Student Posters 51st Lorne Proteins Conference 2026

The Cis-Proline Lock: A Conserved Scaffold for Catalysis in Thioredoxin-Fold Oxidoreductases (#112)

Taylor Cunliffe 1 , Geqing Wang 1 , Stephanie Penning 1 , Pramod Subedi 1 , Makrina Totsika 2 , Jason J Paxman 1 , Begoña Heras 1
  1. Biochemistry & Chemistry , La Trobe Institute of Molecular Science, La Trobe University, Melbourne, Victoria, Australia
  2. Centre for Immunology and Infection Control, Queensland University of Technology, Brisbane, Queensland, Australia

Thioredoxin-fold (TRX) oxidoreductases are universal catalysts that mediate oxidative protein folding and maintain redox balance across all domains of life. These enzymes act on a vast range of structurally and functionally diverse protein substrates yet perform their catalysis with remarkable precision, and how they achieve this has remained unresolved. Using Escherichia coli DsbA (EcDsbA) as a model TRX-fold enzyme, we captured high-resolution structures of EcDsbA in complex with a peptide derived from its physiological substrate LptD, an essential outer-membrane protein involved in lipopolysaccharide transport. These structures represent rare snapshots of transient enzyme–substrate intermediates, the structures revealed the LptD peptide engages EcDsbA within the hydrophobic groove near the catalytic C-P-H-C motif, diverging from the previously understood binding modes of EcDsbA substrates, the binding of LptD also prompted a induced subtle movement within the structure to accommodate bulky residues, suggesting a dynamic mechanism in which local flexibility and hydrophobic work to diversify EcDsbAs substrate range.

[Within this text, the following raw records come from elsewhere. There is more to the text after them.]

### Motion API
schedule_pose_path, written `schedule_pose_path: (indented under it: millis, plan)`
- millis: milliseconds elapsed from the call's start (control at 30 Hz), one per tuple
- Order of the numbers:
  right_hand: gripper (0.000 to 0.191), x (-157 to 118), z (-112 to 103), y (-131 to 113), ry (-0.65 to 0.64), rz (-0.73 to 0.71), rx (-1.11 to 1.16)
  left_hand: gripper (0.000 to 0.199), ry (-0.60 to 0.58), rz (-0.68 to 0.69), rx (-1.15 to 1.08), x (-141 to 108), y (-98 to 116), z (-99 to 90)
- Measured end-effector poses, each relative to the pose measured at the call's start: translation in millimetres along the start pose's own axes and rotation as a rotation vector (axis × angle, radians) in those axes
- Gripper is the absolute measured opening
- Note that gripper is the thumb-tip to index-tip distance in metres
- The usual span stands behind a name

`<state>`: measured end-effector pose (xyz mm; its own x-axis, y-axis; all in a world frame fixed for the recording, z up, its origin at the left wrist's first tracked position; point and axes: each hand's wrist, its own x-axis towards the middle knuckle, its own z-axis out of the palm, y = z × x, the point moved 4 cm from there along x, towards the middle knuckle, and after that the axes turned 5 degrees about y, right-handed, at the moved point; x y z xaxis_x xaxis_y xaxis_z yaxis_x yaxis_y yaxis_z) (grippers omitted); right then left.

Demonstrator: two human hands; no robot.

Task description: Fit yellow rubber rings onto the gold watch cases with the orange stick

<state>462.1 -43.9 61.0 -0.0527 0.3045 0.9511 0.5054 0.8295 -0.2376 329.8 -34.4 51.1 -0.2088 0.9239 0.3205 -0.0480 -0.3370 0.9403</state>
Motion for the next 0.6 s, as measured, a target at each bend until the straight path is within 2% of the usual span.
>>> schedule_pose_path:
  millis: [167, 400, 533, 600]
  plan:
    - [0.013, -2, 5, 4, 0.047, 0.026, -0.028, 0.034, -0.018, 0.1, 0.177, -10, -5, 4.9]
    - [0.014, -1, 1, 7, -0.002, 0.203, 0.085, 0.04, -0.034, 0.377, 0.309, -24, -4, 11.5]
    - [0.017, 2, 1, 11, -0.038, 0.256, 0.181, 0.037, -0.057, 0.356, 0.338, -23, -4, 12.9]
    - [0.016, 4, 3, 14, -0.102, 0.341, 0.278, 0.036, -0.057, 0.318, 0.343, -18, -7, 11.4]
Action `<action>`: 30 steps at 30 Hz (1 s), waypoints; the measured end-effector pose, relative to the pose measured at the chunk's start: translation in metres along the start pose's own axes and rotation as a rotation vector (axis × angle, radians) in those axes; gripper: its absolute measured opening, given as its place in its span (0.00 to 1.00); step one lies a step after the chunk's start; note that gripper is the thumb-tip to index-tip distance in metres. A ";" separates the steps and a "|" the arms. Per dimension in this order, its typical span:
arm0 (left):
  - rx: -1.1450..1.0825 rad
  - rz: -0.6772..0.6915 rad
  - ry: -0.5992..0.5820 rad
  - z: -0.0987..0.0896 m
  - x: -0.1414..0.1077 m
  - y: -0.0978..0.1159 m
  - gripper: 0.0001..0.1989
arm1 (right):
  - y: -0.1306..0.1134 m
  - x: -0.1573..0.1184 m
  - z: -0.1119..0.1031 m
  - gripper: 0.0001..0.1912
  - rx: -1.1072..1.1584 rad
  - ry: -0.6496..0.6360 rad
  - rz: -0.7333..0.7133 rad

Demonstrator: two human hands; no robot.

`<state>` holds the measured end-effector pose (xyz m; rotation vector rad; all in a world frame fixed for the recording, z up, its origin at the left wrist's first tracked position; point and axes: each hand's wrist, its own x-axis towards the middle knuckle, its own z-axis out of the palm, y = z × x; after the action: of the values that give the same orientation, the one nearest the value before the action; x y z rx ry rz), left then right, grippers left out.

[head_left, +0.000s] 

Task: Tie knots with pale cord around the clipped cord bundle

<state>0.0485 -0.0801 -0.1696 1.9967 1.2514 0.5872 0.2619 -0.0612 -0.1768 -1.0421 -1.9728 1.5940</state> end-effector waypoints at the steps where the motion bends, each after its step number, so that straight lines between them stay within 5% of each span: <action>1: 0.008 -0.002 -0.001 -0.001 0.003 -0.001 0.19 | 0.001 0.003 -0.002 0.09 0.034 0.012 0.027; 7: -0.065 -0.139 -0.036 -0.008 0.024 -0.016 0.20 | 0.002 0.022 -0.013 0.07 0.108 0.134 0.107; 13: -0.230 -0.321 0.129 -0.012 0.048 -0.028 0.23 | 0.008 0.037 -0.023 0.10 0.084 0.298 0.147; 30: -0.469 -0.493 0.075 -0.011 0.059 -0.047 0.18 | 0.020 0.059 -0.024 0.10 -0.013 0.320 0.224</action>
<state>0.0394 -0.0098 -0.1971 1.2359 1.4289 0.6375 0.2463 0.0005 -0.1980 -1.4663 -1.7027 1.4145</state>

Despite this flexibility, the structure showed a conserved cis-proline “lock” adjacent to the catalytic motif remained rigid in all complexes. This element anchors substrate cysteines through backbone hydrogen bonds, locking them into the precise geometry required for disulphide bond formation. This simple yet elegant structural solution reconciles catalytic precision with substrate diversity. Interestingly, this same arrangement was found to be is conserved across thioredoxins, protein disulphide isomerases, peroxiredoxins, and other bacterial Dsb proteins, suggesting universal catalytic principle preserved throughout evolution. By uncovering this mechanism, our work clarifies why the TRX fold is one of nature’s most successful enzyme architectures. This provides a framework for engineering redox catalysts or designing drugs that target TRX-like enzymes involved in infection, cancer, and neurodegenerative disease.